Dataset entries
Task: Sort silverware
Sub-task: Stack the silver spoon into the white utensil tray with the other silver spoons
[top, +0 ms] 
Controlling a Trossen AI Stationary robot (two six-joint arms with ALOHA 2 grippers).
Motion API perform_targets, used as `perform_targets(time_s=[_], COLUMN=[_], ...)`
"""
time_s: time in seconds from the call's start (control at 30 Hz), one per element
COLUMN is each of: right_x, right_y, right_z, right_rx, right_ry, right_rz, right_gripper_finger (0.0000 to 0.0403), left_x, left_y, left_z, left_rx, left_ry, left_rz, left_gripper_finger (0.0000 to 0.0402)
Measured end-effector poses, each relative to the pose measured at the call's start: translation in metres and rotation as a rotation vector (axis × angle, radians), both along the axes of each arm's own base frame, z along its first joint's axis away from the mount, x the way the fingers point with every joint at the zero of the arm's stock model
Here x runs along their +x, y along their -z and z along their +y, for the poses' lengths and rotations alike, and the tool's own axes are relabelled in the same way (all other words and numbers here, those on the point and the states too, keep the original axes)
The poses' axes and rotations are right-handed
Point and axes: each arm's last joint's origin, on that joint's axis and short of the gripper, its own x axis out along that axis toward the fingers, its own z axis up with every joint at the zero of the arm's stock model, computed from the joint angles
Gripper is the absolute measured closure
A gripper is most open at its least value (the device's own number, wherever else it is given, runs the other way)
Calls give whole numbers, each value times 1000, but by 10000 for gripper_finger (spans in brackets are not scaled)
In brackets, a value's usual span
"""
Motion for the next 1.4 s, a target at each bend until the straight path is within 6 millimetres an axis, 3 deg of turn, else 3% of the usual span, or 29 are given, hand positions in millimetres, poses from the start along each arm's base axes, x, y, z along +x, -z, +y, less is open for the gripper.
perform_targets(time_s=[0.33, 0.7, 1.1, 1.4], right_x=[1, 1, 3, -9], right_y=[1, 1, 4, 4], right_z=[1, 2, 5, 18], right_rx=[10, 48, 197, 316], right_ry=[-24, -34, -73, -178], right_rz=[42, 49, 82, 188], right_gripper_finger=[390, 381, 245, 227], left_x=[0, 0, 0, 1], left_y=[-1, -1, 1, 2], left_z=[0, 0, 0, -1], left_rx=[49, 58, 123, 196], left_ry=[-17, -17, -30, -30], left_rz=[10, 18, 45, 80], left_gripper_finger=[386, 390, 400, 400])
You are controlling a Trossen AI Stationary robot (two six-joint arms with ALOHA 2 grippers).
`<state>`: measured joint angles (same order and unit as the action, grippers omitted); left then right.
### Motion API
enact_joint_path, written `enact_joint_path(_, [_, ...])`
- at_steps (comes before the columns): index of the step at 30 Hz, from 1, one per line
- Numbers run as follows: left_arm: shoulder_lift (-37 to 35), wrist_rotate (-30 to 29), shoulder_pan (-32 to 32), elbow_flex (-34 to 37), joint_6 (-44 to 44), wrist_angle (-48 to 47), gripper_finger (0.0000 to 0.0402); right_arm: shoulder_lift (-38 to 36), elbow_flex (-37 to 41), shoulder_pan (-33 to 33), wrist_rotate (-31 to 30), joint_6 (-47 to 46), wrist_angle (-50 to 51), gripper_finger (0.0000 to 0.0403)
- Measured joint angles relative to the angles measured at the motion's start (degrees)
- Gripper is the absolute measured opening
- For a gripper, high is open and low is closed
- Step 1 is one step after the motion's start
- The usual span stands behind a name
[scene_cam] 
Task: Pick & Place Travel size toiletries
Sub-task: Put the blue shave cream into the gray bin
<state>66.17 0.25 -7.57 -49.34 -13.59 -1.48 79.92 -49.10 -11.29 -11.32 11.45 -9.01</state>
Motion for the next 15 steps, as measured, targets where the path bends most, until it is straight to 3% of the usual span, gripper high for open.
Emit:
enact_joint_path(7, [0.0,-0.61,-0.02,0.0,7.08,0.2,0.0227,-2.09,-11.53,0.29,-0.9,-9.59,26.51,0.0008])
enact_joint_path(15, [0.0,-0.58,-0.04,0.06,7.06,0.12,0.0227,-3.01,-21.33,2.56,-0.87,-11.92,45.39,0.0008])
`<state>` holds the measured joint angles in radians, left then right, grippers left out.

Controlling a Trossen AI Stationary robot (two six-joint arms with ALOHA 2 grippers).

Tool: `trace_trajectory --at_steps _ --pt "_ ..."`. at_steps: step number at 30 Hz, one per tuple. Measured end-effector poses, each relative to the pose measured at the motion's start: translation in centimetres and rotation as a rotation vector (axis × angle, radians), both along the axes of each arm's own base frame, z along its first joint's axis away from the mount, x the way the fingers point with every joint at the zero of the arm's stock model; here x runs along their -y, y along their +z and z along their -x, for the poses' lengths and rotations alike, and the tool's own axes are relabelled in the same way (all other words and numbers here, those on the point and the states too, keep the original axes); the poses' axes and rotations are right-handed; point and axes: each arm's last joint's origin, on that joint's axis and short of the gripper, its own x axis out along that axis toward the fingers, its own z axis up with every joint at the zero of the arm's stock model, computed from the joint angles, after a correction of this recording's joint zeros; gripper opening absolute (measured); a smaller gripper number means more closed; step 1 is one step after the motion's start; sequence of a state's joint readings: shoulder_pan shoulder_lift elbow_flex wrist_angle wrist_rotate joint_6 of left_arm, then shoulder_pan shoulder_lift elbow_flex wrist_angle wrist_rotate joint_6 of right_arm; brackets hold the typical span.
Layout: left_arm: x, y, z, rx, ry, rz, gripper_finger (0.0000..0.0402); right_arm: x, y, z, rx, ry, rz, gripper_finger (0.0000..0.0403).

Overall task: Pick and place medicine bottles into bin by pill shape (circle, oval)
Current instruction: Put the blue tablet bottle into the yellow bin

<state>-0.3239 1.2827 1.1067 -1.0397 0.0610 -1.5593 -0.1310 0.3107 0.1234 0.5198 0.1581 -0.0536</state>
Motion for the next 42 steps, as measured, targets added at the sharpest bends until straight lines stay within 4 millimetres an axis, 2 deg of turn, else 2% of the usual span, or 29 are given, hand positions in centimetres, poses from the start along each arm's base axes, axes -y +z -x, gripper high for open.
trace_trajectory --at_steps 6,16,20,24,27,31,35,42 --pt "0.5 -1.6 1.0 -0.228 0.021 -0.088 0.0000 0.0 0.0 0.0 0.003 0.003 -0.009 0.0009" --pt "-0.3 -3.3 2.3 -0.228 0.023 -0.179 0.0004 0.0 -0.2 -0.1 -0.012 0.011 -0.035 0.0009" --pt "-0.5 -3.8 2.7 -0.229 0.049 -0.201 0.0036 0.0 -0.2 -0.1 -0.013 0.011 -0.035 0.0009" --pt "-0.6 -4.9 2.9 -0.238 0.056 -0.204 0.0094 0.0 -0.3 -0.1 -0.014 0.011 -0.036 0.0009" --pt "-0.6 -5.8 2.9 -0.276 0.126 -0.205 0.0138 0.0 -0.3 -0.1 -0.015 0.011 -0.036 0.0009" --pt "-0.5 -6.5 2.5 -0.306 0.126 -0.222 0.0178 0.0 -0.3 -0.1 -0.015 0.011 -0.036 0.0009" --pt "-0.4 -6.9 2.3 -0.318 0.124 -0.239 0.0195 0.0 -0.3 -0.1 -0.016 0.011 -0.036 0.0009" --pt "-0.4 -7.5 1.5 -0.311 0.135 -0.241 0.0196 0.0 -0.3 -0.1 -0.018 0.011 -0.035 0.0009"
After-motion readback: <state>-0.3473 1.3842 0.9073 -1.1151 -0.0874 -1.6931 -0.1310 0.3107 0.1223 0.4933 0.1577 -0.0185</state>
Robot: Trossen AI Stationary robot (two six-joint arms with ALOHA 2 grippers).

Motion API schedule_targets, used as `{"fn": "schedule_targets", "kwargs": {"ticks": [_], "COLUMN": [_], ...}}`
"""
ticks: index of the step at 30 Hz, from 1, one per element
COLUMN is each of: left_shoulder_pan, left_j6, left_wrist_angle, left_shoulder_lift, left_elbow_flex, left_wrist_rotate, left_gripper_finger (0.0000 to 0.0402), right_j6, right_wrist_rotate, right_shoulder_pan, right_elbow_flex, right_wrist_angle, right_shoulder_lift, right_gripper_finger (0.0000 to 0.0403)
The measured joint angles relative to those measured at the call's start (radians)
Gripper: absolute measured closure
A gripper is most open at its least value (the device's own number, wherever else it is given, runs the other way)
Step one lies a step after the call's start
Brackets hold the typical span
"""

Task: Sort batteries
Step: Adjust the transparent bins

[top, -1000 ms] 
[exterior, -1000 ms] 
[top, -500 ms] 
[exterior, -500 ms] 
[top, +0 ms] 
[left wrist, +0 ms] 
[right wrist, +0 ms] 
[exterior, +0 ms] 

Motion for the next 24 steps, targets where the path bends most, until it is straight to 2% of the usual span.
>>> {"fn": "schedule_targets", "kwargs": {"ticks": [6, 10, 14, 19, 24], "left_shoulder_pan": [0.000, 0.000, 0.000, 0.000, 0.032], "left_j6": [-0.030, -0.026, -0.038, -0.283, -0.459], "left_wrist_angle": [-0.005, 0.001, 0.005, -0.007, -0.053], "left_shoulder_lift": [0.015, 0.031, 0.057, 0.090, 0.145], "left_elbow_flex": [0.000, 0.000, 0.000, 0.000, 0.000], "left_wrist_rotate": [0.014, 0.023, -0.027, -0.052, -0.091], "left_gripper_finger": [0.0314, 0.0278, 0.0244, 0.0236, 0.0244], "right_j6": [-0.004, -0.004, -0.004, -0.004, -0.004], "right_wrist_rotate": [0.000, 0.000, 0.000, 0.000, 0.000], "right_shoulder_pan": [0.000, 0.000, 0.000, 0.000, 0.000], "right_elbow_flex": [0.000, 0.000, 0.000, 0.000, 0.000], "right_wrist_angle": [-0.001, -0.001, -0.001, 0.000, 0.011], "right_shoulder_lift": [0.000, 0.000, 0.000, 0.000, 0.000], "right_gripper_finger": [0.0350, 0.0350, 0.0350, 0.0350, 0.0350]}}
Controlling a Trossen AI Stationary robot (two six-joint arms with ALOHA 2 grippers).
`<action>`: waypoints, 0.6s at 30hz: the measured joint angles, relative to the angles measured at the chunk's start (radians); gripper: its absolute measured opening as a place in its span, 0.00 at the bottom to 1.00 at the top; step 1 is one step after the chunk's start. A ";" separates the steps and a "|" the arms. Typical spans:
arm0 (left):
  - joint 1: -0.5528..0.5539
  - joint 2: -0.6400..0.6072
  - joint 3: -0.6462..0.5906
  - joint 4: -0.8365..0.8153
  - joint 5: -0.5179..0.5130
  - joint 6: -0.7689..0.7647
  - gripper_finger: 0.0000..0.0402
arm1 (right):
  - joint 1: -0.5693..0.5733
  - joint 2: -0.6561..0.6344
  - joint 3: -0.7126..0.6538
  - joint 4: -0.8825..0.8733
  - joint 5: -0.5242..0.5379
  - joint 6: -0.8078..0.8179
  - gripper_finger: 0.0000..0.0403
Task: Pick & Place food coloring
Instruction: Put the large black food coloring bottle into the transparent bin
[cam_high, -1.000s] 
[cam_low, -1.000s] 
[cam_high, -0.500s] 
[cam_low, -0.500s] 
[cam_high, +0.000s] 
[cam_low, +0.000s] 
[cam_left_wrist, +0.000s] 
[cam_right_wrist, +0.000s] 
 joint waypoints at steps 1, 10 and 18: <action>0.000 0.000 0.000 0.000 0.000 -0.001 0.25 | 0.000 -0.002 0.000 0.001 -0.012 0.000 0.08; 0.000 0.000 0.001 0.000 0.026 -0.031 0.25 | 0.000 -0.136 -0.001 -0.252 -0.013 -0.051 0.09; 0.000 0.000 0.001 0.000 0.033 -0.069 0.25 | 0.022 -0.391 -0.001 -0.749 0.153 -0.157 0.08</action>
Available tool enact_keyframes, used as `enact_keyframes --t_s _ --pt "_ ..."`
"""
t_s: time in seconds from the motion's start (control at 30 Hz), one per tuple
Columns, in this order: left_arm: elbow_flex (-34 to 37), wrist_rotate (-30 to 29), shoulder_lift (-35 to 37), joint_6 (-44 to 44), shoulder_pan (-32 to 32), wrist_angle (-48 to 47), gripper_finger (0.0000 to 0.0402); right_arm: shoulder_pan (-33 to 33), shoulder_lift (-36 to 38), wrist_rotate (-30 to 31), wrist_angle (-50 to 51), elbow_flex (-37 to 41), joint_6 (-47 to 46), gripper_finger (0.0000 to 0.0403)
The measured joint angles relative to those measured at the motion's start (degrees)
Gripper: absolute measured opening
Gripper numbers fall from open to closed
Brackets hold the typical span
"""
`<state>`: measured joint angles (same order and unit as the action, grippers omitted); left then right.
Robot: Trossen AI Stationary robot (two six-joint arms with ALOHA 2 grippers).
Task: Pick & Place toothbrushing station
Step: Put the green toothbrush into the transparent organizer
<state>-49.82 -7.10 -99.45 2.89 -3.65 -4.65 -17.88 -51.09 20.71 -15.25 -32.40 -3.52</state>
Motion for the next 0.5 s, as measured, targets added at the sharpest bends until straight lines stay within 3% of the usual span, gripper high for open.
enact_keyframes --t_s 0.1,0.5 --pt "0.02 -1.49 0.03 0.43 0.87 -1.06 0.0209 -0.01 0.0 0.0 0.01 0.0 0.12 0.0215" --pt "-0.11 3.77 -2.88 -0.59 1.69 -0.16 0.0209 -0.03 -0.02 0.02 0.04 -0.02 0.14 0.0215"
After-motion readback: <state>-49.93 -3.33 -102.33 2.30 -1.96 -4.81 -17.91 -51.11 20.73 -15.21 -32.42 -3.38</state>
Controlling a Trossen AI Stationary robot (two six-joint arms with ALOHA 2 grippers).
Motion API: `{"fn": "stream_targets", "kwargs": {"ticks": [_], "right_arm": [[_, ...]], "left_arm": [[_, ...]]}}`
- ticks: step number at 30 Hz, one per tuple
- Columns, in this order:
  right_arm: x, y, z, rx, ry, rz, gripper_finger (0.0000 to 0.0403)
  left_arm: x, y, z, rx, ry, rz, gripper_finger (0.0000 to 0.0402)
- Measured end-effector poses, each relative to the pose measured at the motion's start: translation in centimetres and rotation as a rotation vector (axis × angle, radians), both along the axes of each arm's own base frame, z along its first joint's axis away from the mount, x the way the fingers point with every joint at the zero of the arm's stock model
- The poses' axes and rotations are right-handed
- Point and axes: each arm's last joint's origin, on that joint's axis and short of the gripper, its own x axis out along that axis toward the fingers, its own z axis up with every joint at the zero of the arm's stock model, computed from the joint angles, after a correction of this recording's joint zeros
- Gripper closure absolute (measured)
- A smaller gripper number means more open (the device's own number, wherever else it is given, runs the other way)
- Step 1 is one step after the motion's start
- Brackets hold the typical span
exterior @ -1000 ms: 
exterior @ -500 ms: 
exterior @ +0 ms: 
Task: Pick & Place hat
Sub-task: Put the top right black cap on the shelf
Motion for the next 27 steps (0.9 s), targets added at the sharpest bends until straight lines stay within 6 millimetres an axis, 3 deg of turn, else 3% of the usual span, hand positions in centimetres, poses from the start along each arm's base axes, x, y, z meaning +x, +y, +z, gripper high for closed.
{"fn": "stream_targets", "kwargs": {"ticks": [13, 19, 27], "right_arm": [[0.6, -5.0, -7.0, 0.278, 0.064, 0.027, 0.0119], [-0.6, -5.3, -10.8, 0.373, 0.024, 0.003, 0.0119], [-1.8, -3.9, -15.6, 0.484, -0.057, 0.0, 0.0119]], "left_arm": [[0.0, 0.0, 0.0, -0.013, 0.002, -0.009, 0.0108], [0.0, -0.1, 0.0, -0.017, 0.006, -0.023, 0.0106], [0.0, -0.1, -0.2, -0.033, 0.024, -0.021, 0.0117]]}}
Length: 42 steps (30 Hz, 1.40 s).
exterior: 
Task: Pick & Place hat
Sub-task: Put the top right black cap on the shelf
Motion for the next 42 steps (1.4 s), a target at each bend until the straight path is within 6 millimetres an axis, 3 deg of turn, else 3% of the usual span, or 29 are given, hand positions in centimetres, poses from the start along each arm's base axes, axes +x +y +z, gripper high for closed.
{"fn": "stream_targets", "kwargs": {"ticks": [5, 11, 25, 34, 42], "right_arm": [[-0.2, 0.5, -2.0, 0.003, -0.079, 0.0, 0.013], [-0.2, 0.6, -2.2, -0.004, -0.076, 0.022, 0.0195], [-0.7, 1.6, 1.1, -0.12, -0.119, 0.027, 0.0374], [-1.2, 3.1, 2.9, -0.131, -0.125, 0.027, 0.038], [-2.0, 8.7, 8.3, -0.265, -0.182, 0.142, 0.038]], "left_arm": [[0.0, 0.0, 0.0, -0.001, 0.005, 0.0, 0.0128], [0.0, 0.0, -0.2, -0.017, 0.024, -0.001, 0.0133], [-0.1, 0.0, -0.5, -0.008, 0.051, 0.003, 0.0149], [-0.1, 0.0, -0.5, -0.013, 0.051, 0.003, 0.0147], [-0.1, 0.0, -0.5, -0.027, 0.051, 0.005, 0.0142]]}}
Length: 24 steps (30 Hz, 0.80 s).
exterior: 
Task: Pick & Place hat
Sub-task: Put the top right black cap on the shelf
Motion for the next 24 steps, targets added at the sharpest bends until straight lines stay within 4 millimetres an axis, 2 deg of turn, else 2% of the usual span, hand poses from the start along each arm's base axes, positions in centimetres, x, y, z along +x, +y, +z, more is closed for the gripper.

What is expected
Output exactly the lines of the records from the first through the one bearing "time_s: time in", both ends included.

Answer to this task
Task: Sort silverware
Sub-task: Stack the silver spoon into the white utensil tray with the other silver spoons
[top, +0 ms] 
Controlling a Trossen AI Stationary robot (two six-joint arms with ALOHA 2 grippers).
Motion API perform_targets, used as `perform_targets(time_s=[_], COLUMN=[_], ...)`
"""
time_s: time in seconds from the call's start (control at 30 Hz), one per element

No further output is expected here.